→ WHAT YOU NEED TO DO
Reproduce all of the data word for word.
####
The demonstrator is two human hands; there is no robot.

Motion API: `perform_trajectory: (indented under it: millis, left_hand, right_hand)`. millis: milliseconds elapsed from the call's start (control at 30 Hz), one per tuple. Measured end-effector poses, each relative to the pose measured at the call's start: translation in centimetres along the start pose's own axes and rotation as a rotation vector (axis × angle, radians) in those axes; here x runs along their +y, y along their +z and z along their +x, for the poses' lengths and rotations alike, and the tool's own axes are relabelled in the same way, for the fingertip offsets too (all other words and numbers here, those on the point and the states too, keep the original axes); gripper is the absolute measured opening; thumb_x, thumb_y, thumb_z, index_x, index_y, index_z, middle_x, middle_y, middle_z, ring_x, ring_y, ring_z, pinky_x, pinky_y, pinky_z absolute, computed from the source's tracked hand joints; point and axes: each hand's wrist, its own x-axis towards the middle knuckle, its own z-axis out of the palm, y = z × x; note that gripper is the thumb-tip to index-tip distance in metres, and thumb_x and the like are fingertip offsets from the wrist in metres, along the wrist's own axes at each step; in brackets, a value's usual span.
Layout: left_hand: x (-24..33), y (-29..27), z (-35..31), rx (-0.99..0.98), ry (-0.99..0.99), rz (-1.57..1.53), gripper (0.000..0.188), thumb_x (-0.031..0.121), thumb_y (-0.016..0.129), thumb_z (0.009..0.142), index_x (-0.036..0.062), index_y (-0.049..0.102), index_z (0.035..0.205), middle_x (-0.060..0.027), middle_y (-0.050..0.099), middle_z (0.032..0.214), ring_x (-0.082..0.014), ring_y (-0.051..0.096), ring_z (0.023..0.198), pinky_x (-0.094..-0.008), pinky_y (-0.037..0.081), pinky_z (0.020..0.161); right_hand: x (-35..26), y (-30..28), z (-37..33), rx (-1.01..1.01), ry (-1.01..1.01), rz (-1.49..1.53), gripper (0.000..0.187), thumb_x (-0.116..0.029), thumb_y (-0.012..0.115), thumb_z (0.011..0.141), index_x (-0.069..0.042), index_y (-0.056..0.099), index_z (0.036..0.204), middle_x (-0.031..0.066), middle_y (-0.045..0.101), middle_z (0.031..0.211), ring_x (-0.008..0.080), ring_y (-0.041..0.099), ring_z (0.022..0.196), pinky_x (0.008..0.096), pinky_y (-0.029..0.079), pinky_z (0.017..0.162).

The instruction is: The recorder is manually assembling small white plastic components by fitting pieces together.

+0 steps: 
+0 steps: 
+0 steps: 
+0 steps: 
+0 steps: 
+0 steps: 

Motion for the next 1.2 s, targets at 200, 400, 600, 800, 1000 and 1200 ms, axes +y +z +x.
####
→ TASK OUTPUT
The demonstrator is two human hands; there is no robot.

Motion API: `perform_trajectory: (indented under it: millis, left_hand, right_hand)`. millis: milliseconds elapsed from the call's start (control at 30 Hz), one per tuple. Measured end-effector poses, each relative to the pose measured at the call's start: translation in centimetres along the start pose's own axes and rotation as a rotation vector (axis × angle, radians) in those axes; here x runs along their +y, y along their +z and z along their +x, for the poses' lengths and rotations alike, and the tool's own axes are relabelled in the same way, for the fingertip offsets too (all other words and numbers here, those on the point and the states too, keep the original axes); gripper is the absolute measured opening; thumb_x, thumb_y, thumb_z, index_x, index_y, index_z, middle_x, middle_y, middle_z, ring_x, ring_y, ring_z, pinky_x, pinky_y, pinky_z absolute, computed from the source's tracked hand joints; point and axes: each hand's wrist, its own x-axis towards the middle knuckle, its own z-axis out of the palm, y = z × x; note that gripper is the thumb-tip to index-tip distance in metres, and thumb_x and the like are fingertip offsets from the wrist in metres, along the wrist's own axes at each step; in brackets, a value's usual span.
Layout: left_hand: x (-24..33), y (-29..27), z (-35..31), rx (-0.99..0.98), ry (-0.99..0.99), rz (-1.57..1.53), gripper (0.000..0.188), thumb_x (-0.031..0.121), thumb_y (-0.016..0.129), thumb_z (0.009..0.142), index_x (-0.036..0.062), index_y (-0.049..0.102), index_z (0.035..0.205), middle_x (-0.060..0.027), middle_y (-0.050..0.099), middle_z (0.032..0.214), ring_x (-0.082..0.014), ring_y (-0.051..0.096), ring_z (0.023..0.198), pinky_x (-0.094..-0.008), pinky_y (-0.037..0.081), pinky_z (0.020..0.161); right_hand: x (-35..26), y (-30..28), z (-37..33), rx (-1.01..1.01), ry (-1.01..1.01), rz (-1.49..1.53), gripper (0.000..0.187), thumb_x (-0.116..0.029), thumb_y (-0.012..0.115), thumb_z (0.011..0.141), index_x (-0.069..0.042), index_y (-0.056..0.099), index_z (0.036..0.204), middle_x (-0.031..0.066), middle_y (-0.045..0.101), middle_z (0.031..0.211), ring_x (-0.008..0.080), ring_y (-0.041..0.099), ring_z (0.022..0.196), pinky_x (0.008..0.096), pinky_y (-0.029..0.079), pinky_z (0.017..0.162).

The instruction is: The recorder is manually assembling small white plastic components by fitting pieces together.

+0 steps: 
+0 steps: 
+0 steps: 
+0 steps: 
+0 steps: 
+0 steps: 

Motion for the next 1.2 s, targets at 200, 400, 600, 800, 1000 and 1200 ms, axes +y +z +x.

Nothing further is needed for this exercise.